I don't know that anyone would consider "friend of me" to be correct, although it's a logical extension of "a friend of Peter Thing", isn't it?


----------



## iskndarbey

JamesM said:


> I don't know that anyone would consider "friend of me" to be correct, although it's a logical extension of "a friend of Peter Thing", isn't it?



Not really; different parts of speech require different rules in all sorts of situations, and 'me'/'mine' are pronouns whereas 'Peter Thing' is an unfortunately named noun. When used with pronouns, this structure always requires the possessive version: "a friend of hers", "a friend of theirs", etc., never "a friend of her" or "a friend of she" or "a friend of them". With nouns the 's is optional.


----------



## panjandrum

Today's thread has been added to one of the previous threads on this topic.  Please read from the beginning - it is not very long.

(Previous thread found by looking up friend of in the WR Dictionary.


----------



## gaer

Weird!

Again, this is something I never thought about, in English.

my freind, a freind of mine
your freind, a freind of yours
***his/her friend, a friend of his (no change)
her friend, a friend of his/hers
[its friend, a friend of its??? — I can't imagine saying this…]
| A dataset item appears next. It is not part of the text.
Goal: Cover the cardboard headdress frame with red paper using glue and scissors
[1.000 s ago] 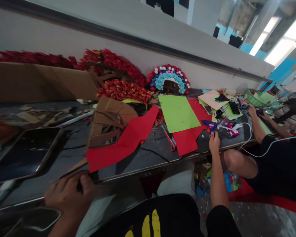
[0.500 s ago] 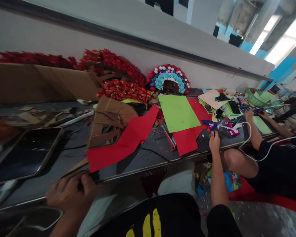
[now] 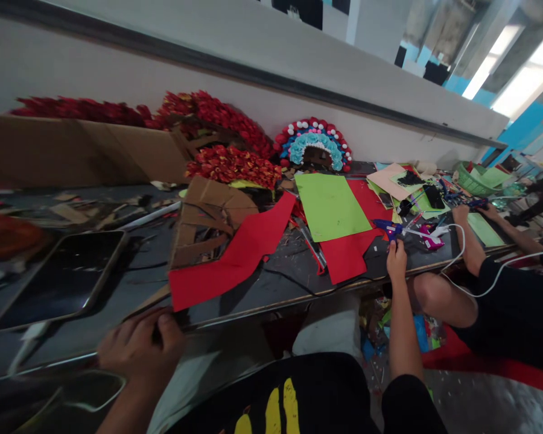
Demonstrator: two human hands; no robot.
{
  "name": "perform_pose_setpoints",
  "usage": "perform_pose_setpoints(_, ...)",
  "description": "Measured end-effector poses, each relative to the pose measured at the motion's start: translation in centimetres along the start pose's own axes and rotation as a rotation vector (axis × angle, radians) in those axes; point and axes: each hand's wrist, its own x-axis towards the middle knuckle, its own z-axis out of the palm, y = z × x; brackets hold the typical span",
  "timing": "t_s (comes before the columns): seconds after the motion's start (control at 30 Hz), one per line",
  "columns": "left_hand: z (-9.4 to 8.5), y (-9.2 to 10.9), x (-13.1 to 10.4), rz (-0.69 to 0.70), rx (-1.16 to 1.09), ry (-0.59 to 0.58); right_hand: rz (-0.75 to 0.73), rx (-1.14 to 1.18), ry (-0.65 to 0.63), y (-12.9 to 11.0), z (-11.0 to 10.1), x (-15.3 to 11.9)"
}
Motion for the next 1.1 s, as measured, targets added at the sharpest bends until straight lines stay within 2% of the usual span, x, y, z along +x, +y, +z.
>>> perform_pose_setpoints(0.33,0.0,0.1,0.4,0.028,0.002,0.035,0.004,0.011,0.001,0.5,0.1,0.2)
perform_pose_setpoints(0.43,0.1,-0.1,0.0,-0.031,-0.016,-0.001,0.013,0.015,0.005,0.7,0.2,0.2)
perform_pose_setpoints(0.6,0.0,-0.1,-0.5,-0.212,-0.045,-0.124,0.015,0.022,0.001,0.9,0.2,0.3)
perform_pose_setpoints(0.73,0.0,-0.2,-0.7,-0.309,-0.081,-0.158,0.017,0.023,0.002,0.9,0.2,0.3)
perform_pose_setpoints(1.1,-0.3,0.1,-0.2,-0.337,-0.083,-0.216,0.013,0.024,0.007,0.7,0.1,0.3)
our friend, a friend of ours
your freind, a freind of yours
their friend, a friend of theirs

"Me" is not a choice because there is no such thing as "me friend", unless we consider dialects, non-standard usage.


----------



## iskndarbey

gaer said:


> **his/her friend, a friend of his/hers (no change)



That's not true -- 'his' and 'its' are the same but her(s) changes, the same as our(s), their(s), your(s).


----------



## Thomas Tompion

JamesM said:
			
		

> I don't know that anyone would consider "friend of me" to be correct, although it's a logical extension of "a friend of Peter Thing", isn't it?





iskndarbey said:


> Not really; different parts of speech require different rules in all sorts of situations, and 'me'/'mine' are pronouns whereas 'Peter Thing' is an unfortunately named noun. When used with pronouns, this structure always requires the possessive version: "a friend of hers", "a friend of theirs", etc., never "a friend of her" or "a friend of she" or "a friend of them". With nouns the 's is optional.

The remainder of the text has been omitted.